Central government institutions and departments are responsible for a nation’s most sensitive information, including data relating to defence and public safety. Governments need full control and transparency surrounding who views and uses this data. Not only will citizens hold them accountable if they fall short, but public bodies are also subject to the Data Protection Act 2018, which protects the privacy of personal data.

Cloud infrastructure that is built from the ground up with security in mind gives governments visibility of their data, as well as peace of mind that it is being stored and processed safely. Depending on the specific needs of government bodies, deployment models will often strike a balance between public, hybrid, and private cloud. Private cloud environments are especially well-suited to mission-critical contexts on the grounds of heightened security.
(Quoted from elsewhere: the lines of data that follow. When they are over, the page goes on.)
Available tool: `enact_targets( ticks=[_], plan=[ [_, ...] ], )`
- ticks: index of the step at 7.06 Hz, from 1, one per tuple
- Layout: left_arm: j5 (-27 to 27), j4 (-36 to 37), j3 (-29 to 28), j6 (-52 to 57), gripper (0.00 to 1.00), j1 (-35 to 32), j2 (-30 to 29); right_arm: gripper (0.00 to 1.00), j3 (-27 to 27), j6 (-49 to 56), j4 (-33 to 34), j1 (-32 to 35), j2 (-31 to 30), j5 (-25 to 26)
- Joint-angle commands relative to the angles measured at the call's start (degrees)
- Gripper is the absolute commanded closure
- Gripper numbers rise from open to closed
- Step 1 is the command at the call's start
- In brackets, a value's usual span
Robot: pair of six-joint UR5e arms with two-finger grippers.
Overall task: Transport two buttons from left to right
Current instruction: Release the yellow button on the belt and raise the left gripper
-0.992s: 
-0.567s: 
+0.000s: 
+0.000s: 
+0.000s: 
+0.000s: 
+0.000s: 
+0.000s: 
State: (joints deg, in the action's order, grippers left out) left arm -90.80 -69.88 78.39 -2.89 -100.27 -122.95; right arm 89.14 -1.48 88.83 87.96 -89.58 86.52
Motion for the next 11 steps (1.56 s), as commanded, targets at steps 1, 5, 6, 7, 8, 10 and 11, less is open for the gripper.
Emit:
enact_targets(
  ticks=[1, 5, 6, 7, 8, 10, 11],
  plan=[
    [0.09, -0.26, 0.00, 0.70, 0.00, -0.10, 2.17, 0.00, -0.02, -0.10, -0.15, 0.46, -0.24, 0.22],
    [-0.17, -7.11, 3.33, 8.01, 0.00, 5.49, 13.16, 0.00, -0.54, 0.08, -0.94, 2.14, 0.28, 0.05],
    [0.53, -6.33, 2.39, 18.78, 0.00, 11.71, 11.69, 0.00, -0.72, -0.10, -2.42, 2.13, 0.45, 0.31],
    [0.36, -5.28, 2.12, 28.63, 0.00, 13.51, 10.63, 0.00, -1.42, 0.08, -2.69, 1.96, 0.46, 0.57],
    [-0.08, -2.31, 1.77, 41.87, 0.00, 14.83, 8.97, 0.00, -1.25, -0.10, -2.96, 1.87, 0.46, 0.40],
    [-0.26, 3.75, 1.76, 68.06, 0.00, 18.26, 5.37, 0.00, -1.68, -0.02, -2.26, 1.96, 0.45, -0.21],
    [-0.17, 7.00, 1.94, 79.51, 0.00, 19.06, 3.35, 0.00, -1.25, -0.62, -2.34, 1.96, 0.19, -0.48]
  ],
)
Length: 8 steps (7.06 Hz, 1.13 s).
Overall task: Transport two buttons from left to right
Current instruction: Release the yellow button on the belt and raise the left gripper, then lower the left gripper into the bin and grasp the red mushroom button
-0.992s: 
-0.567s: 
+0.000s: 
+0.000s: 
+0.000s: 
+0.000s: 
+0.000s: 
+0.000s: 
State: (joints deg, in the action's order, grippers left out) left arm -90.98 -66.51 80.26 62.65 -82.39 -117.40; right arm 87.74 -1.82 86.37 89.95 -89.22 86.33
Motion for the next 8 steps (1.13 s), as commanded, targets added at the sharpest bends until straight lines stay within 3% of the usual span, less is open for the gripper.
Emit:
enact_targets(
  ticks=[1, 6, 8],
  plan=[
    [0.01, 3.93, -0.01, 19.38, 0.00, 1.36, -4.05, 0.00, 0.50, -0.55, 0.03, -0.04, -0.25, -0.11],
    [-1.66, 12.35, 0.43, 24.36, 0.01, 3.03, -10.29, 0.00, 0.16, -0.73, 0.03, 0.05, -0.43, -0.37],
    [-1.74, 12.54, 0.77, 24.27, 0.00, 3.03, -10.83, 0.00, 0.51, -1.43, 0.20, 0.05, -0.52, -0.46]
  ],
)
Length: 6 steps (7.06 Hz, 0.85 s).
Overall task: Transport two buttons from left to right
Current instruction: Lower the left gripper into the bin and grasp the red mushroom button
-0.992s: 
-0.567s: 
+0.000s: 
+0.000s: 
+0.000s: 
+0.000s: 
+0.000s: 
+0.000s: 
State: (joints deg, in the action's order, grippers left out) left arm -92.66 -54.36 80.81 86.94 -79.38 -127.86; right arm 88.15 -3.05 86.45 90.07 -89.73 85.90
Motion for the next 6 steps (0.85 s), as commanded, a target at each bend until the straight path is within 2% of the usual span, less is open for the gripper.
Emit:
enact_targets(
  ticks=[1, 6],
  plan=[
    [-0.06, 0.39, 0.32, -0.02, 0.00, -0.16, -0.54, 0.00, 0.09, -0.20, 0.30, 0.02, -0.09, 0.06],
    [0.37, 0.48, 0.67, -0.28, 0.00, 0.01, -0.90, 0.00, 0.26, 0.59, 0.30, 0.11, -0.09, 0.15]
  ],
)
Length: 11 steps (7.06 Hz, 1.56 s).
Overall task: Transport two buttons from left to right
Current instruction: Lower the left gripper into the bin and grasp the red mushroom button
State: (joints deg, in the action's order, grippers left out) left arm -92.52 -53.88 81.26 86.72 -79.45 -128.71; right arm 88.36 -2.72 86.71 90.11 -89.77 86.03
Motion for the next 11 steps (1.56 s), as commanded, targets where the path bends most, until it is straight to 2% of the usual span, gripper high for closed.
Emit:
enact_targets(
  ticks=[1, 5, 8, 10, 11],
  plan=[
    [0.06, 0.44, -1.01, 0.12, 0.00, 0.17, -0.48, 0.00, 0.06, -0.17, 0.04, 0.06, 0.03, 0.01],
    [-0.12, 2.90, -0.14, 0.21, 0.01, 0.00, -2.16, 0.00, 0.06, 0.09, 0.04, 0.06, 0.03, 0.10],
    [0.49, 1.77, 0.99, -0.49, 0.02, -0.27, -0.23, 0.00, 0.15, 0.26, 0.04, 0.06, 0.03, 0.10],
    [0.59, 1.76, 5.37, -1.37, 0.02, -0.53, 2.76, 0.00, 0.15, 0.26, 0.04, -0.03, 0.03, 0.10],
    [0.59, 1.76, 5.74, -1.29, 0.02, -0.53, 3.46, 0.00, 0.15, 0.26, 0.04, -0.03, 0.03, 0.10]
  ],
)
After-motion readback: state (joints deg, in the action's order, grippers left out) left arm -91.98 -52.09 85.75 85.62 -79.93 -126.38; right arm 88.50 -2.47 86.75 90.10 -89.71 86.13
The Agency For Services and Payment (ASP) is a public body responsible for the implementation of policy in France. It works in favour of more than 18 million beneficiaries across France to support effective, sustainable development, and also support the most vulnerable people. The ASP benefits from the flexibility, performance, and, crucially, security of Oracle Cloud to deliver its services. Using Oracle’s Exadata Cloud@Customer, it can securely use its Oracle Autonomous Database workloads in the cloud.

Setting new standards for digital public services

While the majority of public services are available online, central governments see opportunities to enhance their digital credentials. Data is the key to unlocking their potential, at a time when communities need it most. However, to unlock the benefits of analytics and personalisation, public sector employees need the right knowledge and tools.

By empowering civil servants to collaborate across siloes and use data-driven insights as the basis of decision-making, governments can set new standards in data literacy. Equally, investment in secure cloud infrastructure and solutions can safeguard sensitive data, while transforming back-office processes and service delivery. Ultimately, the result will be better outcomes for citizens.